Borrelia burgdorferi is a spiral-shaped bacterium that causes Lyme disease, transmitted to humans through the bite of infected black-legged ticks. The infection begins when a tick, often an unnoticed nymph, attaches to the skin and begins its feeding process. During this time, the bacteria migrate from the tick’s salivary glands into the human host. As the bacteria multiply and spread outward from the bite, they trigger an inflammatory response that leads to characteristic skin manifestations.
Erythema Migrans: The Primary Skin Lesion
The most common sign of an early Borrelia burgdorferi infection is a rash known as Erythema Migrans (EM). This skin lesion appears at the site of the tick bite 3 to 30 days after the encounter. Caused by the outward migration of the spirochetes through the skin, the rash begins as a small red spot that gradually expands over days or weeks.
A defining characteristic of Erythema Migrans is its size; the rash must expand to at least 5 centimeters in diameter to be clinically significant. While known for its “bull’s-eye” appearance, this pattern occurs in less than half of cases. Many rashes are uniformly red or bluish-red and oval-shaped, without central clearing. The lesion is not painful or itchy, though some individuals may experience a mild burning sensation.

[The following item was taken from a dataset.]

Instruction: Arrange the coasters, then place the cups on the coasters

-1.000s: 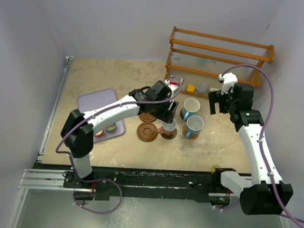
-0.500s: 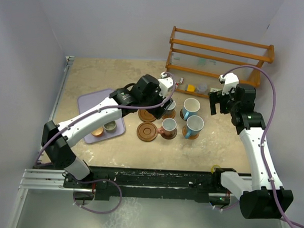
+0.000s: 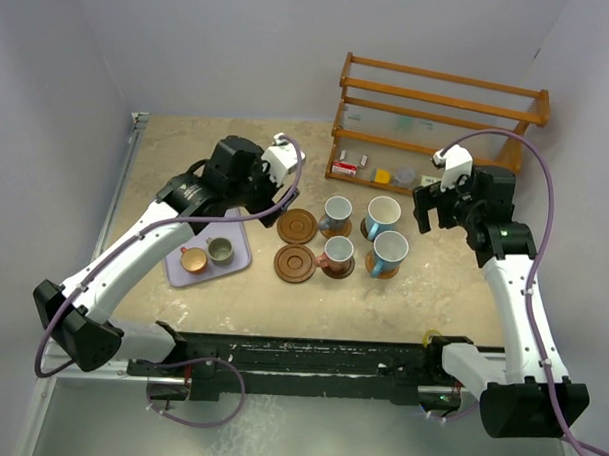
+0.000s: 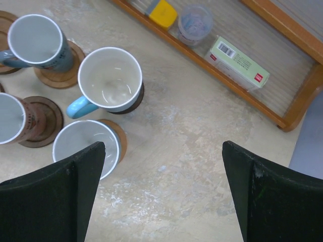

The rash can be accompanied by flu-like symptoms, including fever, headache, and fatigue, which indicates the bacteria are spreading through the body. Although EM can appear anywhere, common locations include the thigh, groin, and armpit. In children, these rashes are more frequently seen on the head and neck.
Later-Stage and Atypical Skin Manifestations
If an early infection is not addressed, the bacteria can disseminate, leading to distinct skin conditions months to years later. One rare manifestation is Borrelial lymphocytoma, which presents as a solitary, bluish-red nodule or plaque. This lesion is a dense accumulation of immune cells and appears on the earlobe in children or the nipple area in adults.
Another later-stage skin condition, more common with European strains of the bacteria, is Acrodermatitis chronica atrophicans (ACA). This condition develops progressively, beginning six months to several years after the initial infection. ACA affects the hands and feet, starting with an inflammatory phase of bluish-red discoloration and swelling of the skin.
Over time, this inflammatory stage gives way to a chronic, atrophic phase where the skin becomes thin, wrinkled, and fragile, with a “cigarette-paper” texture. The underlying veins may become more visible, and fibrous nodules can develop near the joints. This progression results from the long-term presence of Borrelia in the skin tissue.
Diagnosis Through Skin Examination
The diagnosis of Lyme disease often relies on a skin examination. In regions where Lyme disease is prevalent, the appearance of a characteristic Erythema Migrans rash is sufficient for a physician to make a clinical diagnosis. This allows for prompt treatment without waiting for laboratory confirmation.
This reliance on clinical signs exists because blood tests that detect antibodies can be unreliable early in the infection. The antibodies to Borrelia burgdorferi can take several weeks to develop to a detectable level. Therefore, a blood test performed while the EM rash is present may produce a false-negative result.
The visual identification of the expanding rash is the most reliable indicator for early Lyme disease. A physician will consider the rash’s appearance, its expansion over time, and the patient’s history of potential tick exposure. This approach ensures that treatment is not delayed, which is important for preventing later-stage complications.
Treatment and Skin Symptom Resolution
Once Lyme disease is diagnosed from skin manifestations, the standard treatment is a course of oral antibiotics, such as doxycycline or amoxicillin. The specific antibiotic chosen depends on the patient’s age and medical history. For early Lyme disease with an Erythema Migrans rash, a treatment duration of 10 to 21 days is standard.
Following the start of antibiotic therapy, skin symptoms resolve quickly. The Erythema Migrans rash starts to fade within a few days of starting the medication and will diminish until it disappears completely. This resolution occurs as the antibiotics eliminate the Borrelia burgdorferi bacteria from the body.
With prompt antibiotic treatment, the skin lesions associated with Lyme disease heal without long-term consequences. The skin returns to its normal state without scarring. Successful treatment also signifies the eradication of the bacteria, preventing the progression to more severe, systemic complications.